Structural interplay in block copolymer-bile salt complexes: from globules to ribbons

Abstract

The supramolecular structures resulting from the complexation between the neutral–cationic block copolymer poly(ethylene oxide)-block-poly(2-(trimethylammonium)ethyl methacrylate iodide) (PEO₁₁₄-b-PTMAEMAI₉₅) and the bile salt sodium deoxycholate (NaDC) were investigated by dynamic light scattering, small-angle X-ray scattering, cryogenic transmission electron microscopy and proton NMR techniques. Complexes were produced using different preparation protocols: the direct mixing of the pure solutions of block copolymer and bile salt, containing their respective simple counterions, and the dispersion in water of a freeze-dried complex salt, free of simple counterions.
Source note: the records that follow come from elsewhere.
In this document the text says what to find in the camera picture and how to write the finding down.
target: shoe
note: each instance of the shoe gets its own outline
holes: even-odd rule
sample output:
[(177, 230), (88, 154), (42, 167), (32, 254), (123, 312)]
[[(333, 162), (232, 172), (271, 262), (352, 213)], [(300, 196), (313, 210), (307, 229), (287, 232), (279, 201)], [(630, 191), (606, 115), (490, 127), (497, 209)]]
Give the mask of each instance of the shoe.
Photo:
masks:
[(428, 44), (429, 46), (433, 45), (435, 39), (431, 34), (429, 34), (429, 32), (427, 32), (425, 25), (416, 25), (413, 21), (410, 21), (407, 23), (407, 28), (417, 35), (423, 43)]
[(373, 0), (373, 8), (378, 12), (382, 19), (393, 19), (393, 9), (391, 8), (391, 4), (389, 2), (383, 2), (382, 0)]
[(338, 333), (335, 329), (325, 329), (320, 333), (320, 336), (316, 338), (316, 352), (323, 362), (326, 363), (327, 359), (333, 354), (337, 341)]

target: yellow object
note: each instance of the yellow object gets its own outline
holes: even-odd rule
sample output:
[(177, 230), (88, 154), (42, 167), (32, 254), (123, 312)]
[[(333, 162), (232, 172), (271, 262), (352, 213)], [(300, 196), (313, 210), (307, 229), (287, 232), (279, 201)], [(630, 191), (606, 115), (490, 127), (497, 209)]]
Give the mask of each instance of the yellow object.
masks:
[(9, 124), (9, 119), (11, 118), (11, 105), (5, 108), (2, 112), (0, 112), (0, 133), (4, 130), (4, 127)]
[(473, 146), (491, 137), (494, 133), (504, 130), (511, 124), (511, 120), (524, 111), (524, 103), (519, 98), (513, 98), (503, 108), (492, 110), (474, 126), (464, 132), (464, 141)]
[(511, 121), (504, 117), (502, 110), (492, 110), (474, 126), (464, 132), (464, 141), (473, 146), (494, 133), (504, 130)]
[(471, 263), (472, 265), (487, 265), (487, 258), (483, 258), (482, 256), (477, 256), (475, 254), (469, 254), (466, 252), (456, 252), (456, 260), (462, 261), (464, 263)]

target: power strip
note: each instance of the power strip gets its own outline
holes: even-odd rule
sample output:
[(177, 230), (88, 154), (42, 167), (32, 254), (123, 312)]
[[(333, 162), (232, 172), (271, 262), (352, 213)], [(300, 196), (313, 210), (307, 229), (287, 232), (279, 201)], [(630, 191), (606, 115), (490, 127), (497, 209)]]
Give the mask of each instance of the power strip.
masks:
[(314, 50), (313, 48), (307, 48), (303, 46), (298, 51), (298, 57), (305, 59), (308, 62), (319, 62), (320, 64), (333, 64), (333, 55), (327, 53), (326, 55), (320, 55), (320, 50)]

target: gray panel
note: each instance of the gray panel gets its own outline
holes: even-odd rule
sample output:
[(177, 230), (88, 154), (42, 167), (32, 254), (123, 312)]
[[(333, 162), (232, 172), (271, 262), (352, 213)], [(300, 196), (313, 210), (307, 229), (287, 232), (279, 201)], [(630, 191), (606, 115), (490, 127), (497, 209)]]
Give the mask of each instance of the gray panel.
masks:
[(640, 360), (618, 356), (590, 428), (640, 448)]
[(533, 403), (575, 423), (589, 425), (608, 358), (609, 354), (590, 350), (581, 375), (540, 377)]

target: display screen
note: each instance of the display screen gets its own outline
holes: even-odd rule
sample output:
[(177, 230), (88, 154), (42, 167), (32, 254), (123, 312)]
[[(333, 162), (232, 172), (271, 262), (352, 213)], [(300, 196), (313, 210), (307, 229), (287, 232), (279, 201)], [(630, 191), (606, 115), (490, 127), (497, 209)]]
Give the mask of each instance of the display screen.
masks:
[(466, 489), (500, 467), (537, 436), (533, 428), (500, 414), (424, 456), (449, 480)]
While the direct mixing protocol produced a mixture of ordered ribbon-like aggregates and globular particles with disordered cores, the complex salt protocol yielded exclusively ordered “ribbons”. The globular particles resembled classical spherical “complex coacervate core micelles” with a core of anionic deoxycholate micelles complexed with cationic PTMAEMA(+) blocks, the core radius being limited by the PTMAEMA contour length, and a shell composed of neutral PEO blocks. The drastically different ribbon morphology was found to result from (1) the organization of DC anions into hexagonally packed helices in the core and (2) the limitations on the ribbon thickness imposed by the lengths of the copolymer blocks. By varying temperature and sample treatments, it was found that the ordered ribbon morphology represents the equilibrium structure at 25 °C, while the globular morphology is favored at 50 °C. The results suggest strategies to design the morphology and tune the dimensions of aqueous block copolymer–bile salt aggregates.